Liputan6.com, Jakarta - Menteri ESDM Bahlil Lahadalia memastikan stok bahan bakar minyak (BBM) dan LPG nasional dalam kondisi aman. Dia menjamin tak ada kenaikan harga BBM bersubsidi, sebagaimana arahan Presiden Prabowo Subianto.
"Insya Allah stok kita di atas standar minimum baik itu solar, baik itu bensin maupun LPG, Insya Allah aman," jelas Bahlil dalam konferensi pers di Istana Merdeka Jakarta, Kamis (16/4/2026).
Advertisement
Menurut dia, pemerintah sudah memutuskan harga BBM subsidi tak mengalami kenaikan hingga akhir tahun. Bahkan, Bahlil membuka kemungkinan tak ada kenaikan harga BBM selama-lamanya.

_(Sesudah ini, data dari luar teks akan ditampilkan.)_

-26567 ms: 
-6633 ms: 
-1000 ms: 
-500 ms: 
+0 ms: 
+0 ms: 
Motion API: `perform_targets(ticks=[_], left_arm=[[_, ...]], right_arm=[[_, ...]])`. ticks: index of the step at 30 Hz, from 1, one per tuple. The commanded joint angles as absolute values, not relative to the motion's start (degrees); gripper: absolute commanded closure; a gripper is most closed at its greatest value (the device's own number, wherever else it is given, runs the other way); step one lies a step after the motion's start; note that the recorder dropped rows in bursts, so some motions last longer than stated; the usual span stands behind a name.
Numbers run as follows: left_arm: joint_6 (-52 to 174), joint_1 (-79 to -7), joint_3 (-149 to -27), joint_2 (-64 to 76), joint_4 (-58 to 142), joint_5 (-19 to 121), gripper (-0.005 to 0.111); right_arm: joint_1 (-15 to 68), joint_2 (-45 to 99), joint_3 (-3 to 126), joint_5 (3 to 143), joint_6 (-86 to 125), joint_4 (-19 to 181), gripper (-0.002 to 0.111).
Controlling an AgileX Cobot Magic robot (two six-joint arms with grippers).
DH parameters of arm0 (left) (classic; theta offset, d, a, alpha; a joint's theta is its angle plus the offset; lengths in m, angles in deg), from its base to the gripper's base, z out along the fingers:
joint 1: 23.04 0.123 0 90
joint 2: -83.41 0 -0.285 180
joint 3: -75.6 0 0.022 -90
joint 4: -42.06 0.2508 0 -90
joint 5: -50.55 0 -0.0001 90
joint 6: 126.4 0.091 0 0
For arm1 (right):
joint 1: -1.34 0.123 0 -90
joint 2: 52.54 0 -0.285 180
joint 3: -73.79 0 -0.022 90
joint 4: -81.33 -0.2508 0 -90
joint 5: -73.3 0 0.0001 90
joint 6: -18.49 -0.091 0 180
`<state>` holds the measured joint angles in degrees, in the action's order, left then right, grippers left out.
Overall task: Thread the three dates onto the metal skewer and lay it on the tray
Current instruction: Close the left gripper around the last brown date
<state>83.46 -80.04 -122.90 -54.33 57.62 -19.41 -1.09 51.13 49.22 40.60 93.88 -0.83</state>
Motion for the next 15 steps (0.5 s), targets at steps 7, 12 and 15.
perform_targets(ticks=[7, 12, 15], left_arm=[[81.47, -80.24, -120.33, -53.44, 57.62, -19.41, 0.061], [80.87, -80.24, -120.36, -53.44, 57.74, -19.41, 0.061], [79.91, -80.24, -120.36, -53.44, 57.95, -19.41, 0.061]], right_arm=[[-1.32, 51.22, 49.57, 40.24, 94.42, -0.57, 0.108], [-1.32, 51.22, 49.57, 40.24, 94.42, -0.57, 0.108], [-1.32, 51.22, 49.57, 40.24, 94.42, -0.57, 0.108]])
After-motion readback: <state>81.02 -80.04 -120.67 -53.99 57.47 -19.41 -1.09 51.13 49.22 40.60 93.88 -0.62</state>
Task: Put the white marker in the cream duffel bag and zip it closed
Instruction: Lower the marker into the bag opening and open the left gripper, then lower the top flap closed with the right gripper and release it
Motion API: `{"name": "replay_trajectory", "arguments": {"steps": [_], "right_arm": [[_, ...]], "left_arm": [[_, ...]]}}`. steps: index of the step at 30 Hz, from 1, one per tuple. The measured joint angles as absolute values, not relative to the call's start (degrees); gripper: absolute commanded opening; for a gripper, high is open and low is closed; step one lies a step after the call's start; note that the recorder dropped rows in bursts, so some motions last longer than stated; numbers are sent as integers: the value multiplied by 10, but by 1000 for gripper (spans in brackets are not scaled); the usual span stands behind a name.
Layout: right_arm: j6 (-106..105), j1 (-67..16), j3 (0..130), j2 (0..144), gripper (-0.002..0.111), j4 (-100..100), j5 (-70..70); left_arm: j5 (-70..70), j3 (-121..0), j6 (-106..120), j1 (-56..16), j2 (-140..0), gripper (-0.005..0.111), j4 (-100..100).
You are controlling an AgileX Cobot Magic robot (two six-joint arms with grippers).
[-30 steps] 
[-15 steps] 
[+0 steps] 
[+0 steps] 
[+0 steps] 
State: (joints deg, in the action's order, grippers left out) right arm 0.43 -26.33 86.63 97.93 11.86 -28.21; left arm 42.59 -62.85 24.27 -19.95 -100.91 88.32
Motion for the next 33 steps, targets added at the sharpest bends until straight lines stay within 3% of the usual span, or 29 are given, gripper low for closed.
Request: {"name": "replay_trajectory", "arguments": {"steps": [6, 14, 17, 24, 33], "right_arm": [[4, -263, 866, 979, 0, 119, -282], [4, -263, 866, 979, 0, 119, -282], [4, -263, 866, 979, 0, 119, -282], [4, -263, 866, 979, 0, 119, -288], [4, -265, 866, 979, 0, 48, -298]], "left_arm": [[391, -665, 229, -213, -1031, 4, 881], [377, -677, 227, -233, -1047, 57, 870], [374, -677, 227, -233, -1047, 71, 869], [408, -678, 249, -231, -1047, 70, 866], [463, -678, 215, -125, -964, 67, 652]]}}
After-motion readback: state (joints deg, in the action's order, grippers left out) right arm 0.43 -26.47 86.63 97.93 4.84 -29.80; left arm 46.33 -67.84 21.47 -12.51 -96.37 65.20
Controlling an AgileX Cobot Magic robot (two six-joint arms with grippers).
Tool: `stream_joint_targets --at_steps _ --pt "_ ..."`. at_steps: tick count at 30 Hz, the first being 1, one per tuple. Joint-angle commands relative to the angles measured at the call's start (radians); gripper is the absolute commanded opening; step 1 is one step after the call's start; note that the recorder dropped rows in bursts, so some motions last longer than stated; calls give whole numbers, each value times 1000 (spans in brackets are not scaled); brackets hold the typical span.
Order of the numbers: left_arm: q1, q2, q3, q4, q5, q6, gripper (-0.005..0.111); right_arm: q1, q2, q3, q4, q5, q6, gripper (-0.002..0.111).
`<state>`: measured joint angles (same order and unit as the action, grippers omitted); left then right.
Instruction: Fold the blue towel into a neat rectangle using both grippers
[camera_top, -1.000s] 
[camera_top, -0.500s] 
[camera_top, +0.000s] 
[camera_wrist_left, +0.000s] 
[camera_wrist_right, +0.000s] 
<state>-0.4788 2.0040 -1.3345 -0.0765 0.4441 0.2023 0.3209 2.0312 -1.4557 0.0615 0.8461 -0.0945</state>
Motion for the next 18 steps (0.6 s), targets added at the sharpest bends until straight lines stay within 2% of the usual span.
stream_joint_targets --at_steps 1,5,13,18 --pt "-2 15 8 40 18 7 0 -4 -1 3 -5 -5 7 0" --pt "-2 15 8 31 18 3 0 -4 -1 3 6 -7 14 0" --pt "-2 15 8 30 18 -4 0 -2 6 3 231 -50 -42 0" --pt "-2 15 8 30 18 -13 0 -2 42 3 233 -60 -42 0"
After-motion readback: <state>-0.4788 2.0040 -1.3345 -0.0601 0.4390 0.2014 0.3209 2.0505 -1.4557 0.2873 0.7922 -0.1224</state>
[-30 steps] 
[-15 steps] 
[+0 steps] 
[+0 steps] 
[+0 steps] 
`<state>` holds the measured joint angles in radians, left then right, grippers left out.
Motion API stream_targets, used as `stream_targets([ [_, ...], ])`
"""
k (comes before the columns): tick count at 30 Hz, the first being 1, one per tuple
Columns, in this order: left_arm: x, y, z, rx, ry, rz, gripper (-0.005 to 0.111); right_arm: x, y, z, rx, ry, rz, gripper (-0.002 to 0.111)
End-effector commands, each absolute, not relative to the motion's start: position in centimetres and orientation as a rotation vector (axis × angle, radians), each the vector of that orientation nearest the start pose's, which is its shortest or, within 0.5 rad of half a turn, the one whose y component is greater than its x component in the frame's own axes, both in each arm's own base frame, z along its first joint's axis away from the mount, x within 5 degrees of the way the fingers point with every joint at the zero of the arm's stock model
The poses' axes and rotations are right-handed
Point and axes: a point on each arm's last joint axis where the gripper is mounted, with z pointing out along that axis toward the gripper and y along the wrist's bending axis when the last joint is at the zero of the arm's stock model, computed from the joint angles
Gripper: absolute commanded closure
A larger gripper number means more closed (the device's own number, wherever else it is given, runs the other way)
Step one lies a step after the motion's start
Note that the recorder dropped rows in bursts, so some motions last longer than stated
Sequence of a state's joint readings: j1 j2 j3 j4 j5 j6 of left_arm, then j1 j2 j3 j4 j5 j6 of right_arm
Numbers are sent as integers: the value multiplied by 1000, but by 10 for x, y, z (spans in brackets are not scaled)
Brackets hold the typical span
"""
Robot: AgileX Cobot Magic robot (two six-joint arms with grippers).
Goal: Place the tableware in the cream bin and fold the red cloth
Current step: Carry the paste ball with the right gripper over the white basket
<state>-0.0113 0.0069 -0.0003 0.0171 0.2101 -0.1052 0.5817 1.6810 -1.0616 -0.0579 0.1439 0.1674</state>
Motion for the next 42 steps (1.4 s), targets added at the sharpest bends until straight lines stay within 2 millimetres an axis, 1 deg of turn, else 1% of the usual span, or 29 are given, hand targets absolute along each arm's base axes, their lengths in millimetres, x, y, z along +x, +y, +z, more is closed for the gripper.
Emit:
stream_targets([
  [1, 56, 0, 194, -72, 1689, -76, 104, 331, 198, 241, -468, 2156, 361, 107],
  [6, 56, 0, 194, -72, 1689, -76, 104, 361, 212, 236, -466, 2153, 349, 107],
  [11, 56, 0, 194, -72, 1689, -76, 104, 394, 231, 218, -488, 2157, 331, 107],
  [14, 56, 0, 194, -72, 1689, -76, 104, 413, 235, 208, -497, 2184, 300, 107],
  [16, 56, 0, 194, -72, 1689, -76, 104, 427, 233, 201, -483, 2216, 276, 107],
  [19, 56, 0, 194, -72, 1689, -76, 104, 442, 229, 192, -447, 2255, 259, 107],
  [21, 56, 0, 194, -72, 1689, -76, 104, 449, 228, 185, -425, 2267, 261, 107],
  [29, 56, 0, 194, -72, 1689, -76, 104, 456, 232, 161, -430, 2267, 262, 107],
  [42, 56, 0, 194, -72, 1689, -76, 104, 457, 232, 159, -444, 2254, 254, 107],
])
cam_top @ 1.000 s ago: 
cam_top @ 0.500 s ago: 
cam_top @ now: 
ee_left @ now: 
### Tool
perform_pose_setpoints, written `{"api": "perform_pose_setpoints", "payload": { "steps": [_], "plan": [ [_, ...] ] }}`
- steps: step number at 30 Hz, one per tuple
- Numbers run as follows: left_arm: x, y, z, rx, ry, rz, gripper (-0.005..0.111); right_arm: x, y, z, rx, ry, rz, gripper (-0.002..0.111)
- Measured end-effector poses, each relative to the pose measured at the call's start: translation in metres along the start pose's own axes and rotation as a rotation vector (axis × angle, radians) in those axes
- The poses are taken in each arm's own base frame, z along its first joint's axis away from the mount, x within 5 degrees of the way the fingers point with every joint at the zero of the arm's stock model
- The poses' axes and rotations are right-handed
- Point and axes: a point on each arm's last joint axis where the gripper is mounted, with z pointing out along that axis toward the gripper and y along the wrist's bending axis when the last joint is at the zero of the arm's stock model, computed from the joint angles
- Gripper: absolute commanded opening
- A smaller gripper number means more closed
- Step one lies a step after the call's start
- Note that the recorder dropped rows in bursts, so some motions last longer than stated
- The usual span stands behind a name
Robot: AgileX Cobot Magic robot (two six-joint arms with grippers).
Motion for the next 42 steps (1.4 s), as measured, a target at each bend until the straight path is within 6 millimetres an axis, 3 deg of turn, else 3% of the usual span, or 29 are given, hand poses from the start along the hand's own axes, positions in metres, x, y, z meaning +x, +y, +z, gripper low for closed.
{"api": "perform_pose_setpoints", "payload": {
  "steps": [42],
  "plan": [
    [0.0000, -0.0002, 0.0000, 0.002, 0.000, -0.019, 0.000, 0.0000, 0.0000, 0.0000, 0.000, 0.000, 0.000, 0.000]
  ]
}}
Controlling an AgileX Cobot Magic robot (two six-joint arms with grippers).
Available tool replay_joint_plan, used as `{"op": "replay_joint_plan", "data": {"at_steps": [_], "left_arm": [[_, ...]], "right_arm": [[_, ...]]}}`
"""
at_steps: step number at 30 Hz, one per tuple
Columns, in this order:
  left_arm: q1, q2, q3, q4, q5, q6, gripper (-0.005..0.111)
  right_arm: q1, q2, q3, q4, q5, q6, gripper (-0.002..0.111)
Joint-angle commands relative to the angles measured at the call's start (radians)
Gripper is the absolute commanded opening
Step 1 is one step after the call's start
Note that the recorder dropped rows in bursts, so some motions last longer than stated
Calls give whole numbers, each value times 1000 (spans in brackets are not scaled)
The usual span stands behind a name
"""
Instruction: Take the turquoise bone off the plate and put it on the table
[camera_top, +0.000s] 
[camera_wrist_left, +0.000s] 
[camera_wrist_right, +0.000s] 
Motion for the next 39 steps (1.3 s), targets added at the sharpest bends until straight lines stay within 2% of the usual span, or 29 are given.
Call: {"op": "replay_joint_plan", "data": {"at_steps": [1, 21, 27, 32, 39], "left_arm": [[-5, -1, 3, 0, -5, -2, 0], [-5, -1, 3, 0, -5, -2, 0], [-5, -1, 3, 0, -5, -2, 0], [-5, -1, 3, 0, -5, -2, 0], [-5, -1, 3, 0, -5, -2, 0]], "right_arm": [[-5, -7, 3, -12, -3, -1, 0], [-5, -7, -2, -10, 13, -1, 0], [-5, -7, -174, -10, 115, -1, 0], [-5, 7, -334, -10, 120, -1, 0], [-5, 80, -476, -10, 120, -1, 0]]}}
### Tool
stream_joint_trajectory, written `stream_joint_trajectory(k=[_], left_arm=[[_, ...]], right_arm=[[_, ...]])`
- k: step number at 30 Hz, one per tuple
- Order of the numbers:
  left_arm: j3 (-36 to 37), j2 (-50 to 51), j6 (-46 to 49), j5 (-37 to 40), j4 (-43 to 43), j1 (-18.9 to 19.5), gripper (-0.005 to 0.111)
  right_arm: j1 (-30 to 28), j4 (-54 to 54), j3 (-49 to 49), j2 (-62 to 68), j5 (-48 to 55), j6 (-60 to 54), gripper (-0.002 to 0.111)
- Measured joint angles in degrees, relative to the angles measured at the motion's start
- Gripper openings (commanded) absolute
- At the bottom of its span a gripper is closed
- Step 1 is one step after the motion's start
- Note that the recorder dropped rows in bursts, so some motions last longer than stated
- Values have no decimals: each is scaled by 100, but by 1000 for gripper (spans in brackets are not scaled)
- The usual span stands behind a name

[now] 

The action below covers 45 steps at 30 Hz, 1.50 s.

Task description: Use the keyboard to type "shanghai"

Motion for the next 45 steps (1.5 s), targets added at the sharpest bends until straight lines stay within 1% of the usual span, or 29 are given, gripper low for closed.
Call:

"Dan sekali lagi saya katakan bahwa kami sudah bersepakat atas arahan Bapak Presiden, bahwa harga BBM untuk subsidi tidak akan dinaikkan sampai dengan akhir tahun, Insya Allah sampai selama-lamanya ya," tuturnya.
Masih Aman untuk APBN
Bahlil menyampaikan harga BBM bergantung pada Indonesia Crude Price (ICP) atau harga minyak mentah. Dia menuturkan apabila harga minyak mencapai USD 100 per barel, maka masih kondisi aman untuk APBN.
"Sekarang harga rata-rata ICP Januari sampai dengan sekarang itu tidak lebih dari 77 dolar. Jadi kita itu baru split 7 dolar," ujar dia.
"Jangan sampai ada yang menganggap bahwa uang kita dapat dari mana? Kita ini baru naik 7 dolar sampai dengan sekarang yang saya ngomong ini," sambung Bahlil.